Parallelize attach operations across different nodes for volumes that allow multi-attach #88678

verult · 2020-02-29T00:24:44Z

What type of PR is this?
/kind bug

What this PR does / why we need it: This is the improved version of #87258 that fixes the problem discovered in #88355. The following is different from the previous PR:

The fix: updated getOperations() and deleteOperations() in the second commit.
Includes a unit test to capture the scenario that likely caused storage e2e tests: Leaking PDs due to #87258 #88355, and captures the fix.
Changed operationKey string representation to use %s instead of %q.

Which issue(s) this PR fixes:

Fixes #73972, and partially #88355

Special notes for your reviewer:
Special notes from #87258:
"""
There are 2 commits. The first one is a refactor of the operation key structure in NestedPendingOperations. The second one is the main change.

I'm not a fan of the method signature of Run() and IsOperationPending() (especially the giant comment block above Run()).

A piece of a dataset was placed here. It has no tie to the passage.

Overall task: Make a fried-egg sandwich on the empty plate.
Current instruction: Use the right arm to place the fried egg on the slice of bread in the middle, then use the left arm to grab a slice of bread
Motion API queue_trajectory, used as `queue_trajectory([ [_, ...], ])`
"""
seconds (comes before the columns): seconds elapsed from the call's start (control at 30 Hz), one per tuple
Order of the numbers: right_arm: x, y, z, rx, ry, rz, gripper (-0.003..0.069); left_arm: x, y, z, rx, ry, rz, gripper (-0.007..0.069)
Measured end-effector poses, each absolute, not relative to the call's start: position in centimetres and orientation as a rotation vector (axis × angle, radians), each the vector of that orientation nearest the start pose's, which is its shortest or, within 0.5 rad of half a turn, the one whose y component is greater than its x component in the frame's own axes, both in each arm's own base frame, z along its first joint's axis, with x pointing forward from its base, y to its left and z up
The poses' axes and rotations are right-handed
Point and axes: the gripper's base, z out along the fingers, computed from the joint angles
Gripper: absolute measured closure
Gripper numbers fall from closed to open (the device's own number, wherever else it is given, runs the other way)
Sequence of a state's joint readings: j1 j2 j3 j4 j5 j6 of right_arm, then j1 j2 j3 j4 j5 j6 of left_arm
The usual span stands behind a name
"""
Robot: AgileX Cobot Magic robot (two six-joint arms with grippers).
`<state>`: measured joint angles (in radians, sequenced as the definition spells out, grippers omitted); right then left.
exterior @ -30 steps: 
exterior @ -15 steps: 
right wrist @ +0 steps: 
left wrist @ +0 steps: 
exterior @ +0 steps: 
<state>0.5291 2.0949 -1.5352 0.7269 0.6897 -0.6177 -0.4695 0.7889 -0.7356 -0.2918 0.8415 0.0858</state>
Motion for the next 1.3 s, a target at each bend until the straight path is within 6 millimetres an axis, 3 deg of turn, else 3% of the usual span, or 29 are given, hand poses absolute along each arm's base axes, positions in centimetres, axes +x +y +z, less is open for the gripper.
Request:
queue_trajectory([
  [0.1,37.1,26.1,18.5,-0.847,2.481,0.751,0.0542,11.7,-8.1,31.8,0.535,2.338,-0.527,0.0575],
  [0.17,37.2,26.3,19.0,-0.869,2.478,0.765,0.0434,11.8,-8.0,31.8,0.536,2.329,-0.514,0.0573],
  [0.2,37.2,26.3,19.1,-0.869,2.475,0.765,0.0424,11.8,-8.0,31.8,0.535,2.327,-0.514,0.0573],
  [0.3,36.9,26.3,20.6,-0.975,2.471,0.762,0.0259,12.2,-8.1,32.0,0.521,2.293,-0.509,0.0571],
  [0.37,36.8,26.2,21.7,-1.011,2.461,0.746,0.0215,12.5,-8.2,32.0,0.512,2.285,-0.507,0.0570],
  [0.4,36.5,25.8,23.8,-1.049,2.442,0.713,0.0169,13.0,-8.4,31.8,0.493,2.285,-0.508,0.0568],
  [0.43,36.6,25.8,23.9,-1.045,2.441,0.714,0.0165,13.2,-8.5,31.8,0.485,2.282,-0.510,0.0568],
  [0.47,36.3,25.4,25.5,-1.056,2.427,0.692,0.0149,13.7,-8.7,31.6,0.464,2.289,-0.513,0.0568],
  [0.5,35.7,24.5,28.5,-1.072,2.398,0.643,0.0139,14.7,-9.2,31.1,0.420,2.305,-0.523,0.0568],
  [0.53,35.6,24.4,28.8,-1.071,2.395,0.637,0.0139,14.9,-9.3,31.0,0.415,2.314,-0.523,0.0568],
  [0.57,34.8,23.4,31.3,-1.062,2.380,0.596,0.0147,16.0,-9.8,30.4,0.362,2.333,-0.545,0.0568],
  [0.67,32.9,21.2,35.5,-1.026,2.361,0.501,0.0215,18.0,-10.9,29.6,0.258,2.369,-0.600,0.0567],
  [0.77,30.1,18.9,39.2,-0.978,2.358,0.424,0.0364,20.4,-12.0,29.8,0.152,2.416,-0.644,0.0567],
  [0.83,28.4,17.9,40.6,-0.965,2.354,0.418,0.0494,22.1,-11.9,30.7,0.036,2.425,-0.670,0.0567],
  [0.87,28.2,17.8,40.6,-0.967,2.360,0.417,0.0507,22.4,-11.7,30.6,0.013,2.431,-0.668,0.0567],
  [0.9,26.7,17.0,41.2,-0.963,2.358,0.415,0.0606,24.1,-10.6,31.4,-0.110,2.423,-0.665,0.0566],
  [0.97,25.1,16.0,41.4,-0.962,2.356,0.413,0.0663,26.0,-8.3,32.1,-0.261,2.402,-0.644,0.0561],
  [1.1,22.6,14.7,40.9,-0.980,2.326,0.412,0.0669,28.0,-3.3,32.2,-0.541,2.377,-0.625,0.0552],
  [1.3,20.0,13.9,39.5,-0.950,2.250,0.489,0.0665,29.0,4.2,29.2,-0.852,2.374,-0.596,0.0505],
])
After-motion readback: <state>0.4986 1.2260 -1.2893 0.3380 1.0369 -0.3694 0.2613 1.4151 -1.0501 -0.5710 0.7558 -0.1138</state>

I'd like to refactor it to use a single generic OperationKey type, but since it could be a controversial change I'm going to have it in a separate PR.
"""

Does this PR introduce a user-facing change?:

For volumes that allow attaches across multiple nodes, attach and detach operations across different nodes are now executed in parallel.

Additional documentation e.g., KEPs (Kubernetes Enhancement Proposals), usage docs, etc.:

NONE

/sig storage
/assign @jingxu97 @misterikkit @saad-ali

verult · 2020-02-29T00:25:21Z

/priority important-longterm

gnufied · 2020-02-29T13:42:03Z

/assign

saad-ali · 2020-03-04T23:13:09Z

/milestone v1.18

verult · 2020-03-04T23:22:08Z

pkg/volume/util/nestedpendingoperations/nestedpendingoperations.go

 	// Assumes lock has been acquired by caller.
-	volumeName v1.UniqueVolumeName,
-	podName types.UniquePodName) {

 	opIndex := -1


We should be defensive about indexing on a negative number and return if op isn't found. Update coming soon.

saad-ali

/lgtm
/approve

k8s-ci-robot · 2020-03-05T01:50:25Z

[APPROVALNOTIFIER] This PR is APPROVED

This pull-request has been approved by: saad-ali, verult

The full list of commands accepted by this bot can be found here.

The pull request process is described here

Needs approval from an approver in each of these files:

~~pkg/controller/volume/attachdetach/OWNERS~~ [saad-ali]
~~pkg/kubelet/volumemanager/OWNERS~~ [saad-ali]
~~pkg/volume/util/OWNERS~~ [saad-ali]

Approvers can indicate their approval by writing /approve in a comment
Approvers can cancel approval by writing /approve cancel in a comment

verult · 2020-03-05T01:55:25Z

/hold
@misterikkit is in the middle of review. Feel free to remove when you think it's ready. Thanks!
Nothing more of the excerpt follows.